In Illinois, the Reproductive Health Act was passed on June 12, 2019, ensuring individuals the fundamental right to make their own decisions surrounding contraception, sterilization, abortion and maternity care.
Ameri Klafeta, director of the Women and Reproductive Rights Project at American Civil Liberties Union Illinois, said they fought to pass the act as a safeguard against anti-abortion legislation on the federal level.
“Illinois has really been groundbreaking in getting the reproductive health act passed, and protecting rights here in the state,” Klafeta said.
Over 30,000 Illinois residents terminated their pregnancies in 2017, with 21,288 abortions occurring in Cook County alone according to data from the Illinois Department of Public Health.
The state of Illinois has around 25 clinics, or 1 for every 120,135 women of reproductive age, as is stated in the May 2018 Journal of Medical Internet Research. Most of these are located near Chicago.
Emily Dreke, vice president of development and communications at the Chicago Foundation for Women, said that because of Illinois’ robust abortion protection laws, over 5,000 people traveled out of state to access abortion care last year.
As part of the Reproductive Health Act Coalition, the foundation invested $2 million in nine organizations helping to advance and protect reproductive justice by passing the act in Illinois.
Riley Reed, sophomore at DePaul University, has spent her time at college raising awareness about and planning rallies in support of reproductive health and certain abortion laws with other groups in the city such as the Chicago Period Project.

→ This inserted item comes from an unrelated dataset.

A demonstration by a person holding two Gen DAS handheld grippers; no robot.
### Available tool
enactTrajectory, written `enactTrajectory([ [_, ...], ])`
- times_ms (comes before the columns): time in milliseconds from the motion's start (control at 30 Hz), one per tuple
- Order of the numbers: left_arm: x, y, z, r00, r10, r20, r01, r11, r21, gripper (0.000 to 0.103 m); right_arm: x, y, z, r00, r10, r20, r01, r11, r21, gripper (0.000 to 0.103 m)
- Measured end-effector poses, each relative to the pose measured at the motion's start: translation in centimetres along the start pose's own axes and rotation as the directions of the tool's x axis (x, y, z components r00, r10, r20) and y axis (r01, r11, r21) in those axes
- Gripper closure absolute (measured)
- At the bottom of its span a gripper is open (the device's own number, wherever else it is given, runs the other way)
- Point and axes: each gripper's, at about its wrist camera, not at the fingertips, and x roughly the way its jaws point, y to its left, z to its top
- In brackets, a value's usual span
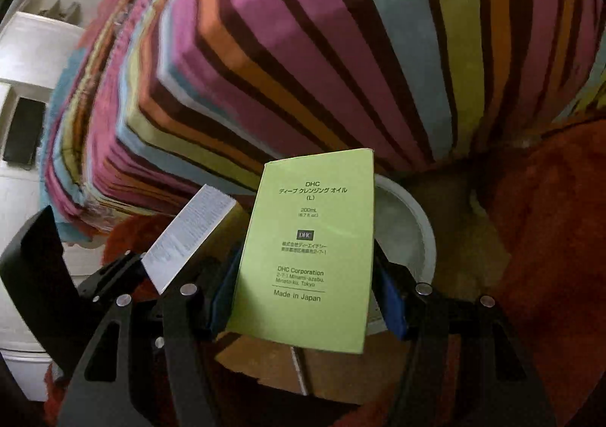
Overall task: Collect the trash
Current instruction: 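Carry both held boxes off the bed over the white mesh wastebasket, then open both tools to drop the boxes into the wastebasket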
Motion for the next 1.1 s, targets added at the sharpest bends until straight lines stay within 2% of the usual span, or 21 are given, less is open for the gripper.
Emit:
enactTrajectory([
  [100,2.5,0.3,-0.3,0.994,0.000,-0.109,-0.003,1.000,-0.028,0.054,1.9,0.1,0.1,0.998,-0.043,-0.051,0.042,0.999,-0.015,0.043],
  [133,3.1,0.4,-0.3,0.990,-0.003,-0.138,-0.001,0.999,-0.034,0.054,3.1,0.0,0.1,0.995,-0.045,-0.092,0.045,0.999,0.000,0.043],
  [200,4.8,0.9,-0.4,0.978,-0.014,-0.209,0.000,0.998,-0.069,0.054,4.3,-0.5,0.2,0.989,-0.031,-0.144,0.036,0.999,0.033,0.043],
  [300,6.6,2.0,-0.4,0.961,-0.033,-0.274,-0.003,0.992,-0.130,0.054,5.9,-1.2,0.7,0.980,-0.025,-0.197,0.042,0.995,0.086,0.043],
  [433,8.8,2.9,-0.5,0.939,-0.026,-0.342,-0.033,0.986,-0.165,0.054,7.6,-2.1,1.4,0.968,-0.040,-0.249,0.075,0.989,0.131,0.043],
  [633,11.7,3.1,-0.6,0.914,-0.012,-0.406,-0.059,0.985,-0.162,0.054,9.5,-2.9,1.3,0.952,-0.087,-0.294,0.125,0.985,0.115,0.042],
  [767,12.8,3.5,-0.8,0.894,-0.035,-0.448,-0.055,0.981,-0.185,0.053,10.5,-3.3,1.3,0.944,-0.078,-0.321,0.124,0.984,0.125,0.039],
  [800,13.2,3.4,-0.6,0.890,-0.037,-0.455,-0.057,0.980,-0.193,0.042,10.5,-3.5,1.3,0.943,-0.082,-0.323,0.129,0.983,0.128,0.037],
  [833,13.4,3.5,-0.6,0.886,-0.033,-0.462,-0.070,0.976,-0.204,0.025,10.5,-3.8,1.3,0.941,-0.089,-0.326,0.138,0.982,0.131,0.035],
  [867,13.6,3.8,-0.6,0.884,-0.031,-0.466,-0.081,0.973,-0.217,0.020,10.5,-3.9,1.3,0.938,-0.100,-0.331,0.152,0.979,0.133,0.024],
  [900,13.6,4.0,-0.6,0.883,-0.035,-0.468,-0.084,0.969,-0.231,0.019,10.7,-4.1,1.2,0.934,-0.118,-0.337,0.173,0.975,0.137,0.012],
  [1000,13.6,4.8,-0.7,0.883,-0.037,-0.468,-0.103,0.958,-0.269,0.019,10.6,-4.3,1.0,0.933,-0.129,-0.336,0.187,0.971,0.148,0.010],
  [1100,13.1,4.9,-0.7,0.890,-0.042,-0.454,-0.102,0.952,-0.289,0.017,10.1,-4.4,1.0,0.937,-0.134,-0.323,0.190,0.970,0.150,0.010],
])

Coming from liberal household where reproductive rights were supported and openly discussed, Reed said she never thought about how difficult the process could be for people until she helped her best friend terminate a pregnancy behind their parents’ backs.

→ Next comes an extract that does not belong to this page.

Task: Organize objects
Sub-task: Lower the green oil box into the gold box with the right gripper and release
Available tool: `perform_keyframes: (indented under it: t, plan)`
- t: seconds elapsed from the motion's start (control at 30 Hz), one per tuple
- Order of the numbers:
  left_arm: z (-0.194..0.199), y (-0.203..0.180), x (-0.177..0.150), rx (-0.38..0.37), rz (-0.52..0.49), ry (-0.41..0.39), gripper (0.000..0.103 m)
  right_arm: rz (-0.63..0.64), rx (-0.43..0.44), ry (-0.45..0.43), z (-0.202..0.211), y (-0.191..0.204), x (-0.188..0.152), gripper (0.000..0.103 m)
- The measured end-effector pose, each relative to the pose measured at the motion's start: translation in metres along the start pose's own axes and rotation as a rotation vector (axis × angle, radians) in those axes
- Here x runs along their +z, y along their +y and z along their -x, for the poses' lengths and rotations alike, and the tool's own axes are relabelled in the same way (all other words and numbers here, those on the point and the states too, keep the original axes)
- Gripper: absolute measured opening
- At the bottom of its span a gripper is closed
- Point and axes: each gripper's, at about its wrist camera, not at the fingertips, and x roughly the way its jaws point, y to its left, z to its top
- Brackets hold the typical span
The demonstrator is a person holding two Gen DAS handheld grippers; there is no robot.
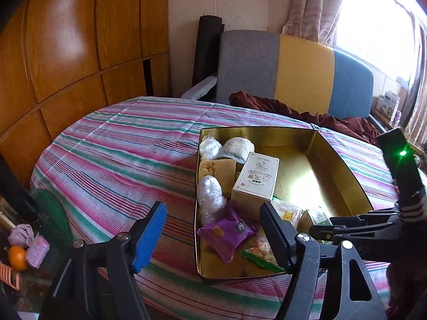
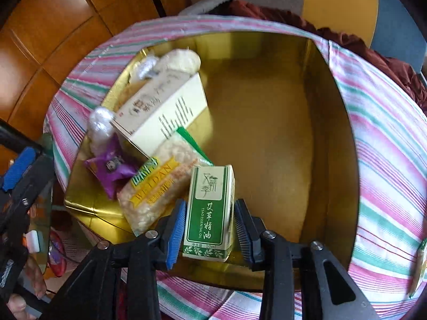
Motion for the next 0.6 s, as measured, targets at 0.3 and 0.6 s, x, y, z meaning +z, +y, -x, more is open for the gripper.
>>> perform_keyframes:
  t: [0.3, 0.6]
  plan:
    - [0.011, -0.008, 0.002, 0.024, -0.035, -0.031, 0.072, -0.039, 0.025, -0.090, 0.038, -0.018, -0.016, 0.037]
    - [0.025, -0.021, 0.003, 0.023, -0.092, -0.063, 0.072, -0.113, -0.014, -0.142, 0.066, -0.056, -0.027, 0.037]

“I just remember everyday [my friend] would come in so anxious and upset to school,” said Reed, a political science and peace, justice and conflict studies double major. “Seeing all of the crap women have to go through in order to be able to take care of themselves … it’s absolutely ridiculous.”
Despite the fact that Chicago represents a relative safe haven for reproductive justice in the Midwest, Dreke said people shouldn’t grow complacent. Healthcare inequity still exists in relation to race, gender identity and class.
“We have to remain vigilant,” Dreke said. “There’s always more to be done. As we see in other states, there’s a multitude of groups that are trying to circumvent the law or undercut laws that already exist. Reproductive justice isn’t just about having rights on paper, it’s about how women are able to access those rights in their day to day lives.”
Jeyifo said for people whose insurance has high deductibles, people who are uninsured and people who are undocumented, the Reproductive Health Act is useless in ensuring they have an equal opportunity to receive abortion care.
A lot of Chicagoans don’t understand their neighbors need help affording their abortion, or that minors still need to notify their parents, Jeyifo said.
“Because the states around us are facing criminalization bills, ban bills, heartbeat bills and [targeted regulation of abortion provider] laws, people have this misconception that in Illinois it’s all butterflies and rainbows,” Jeyifo said. “Just because we have choice, that doesn’t equate to access.”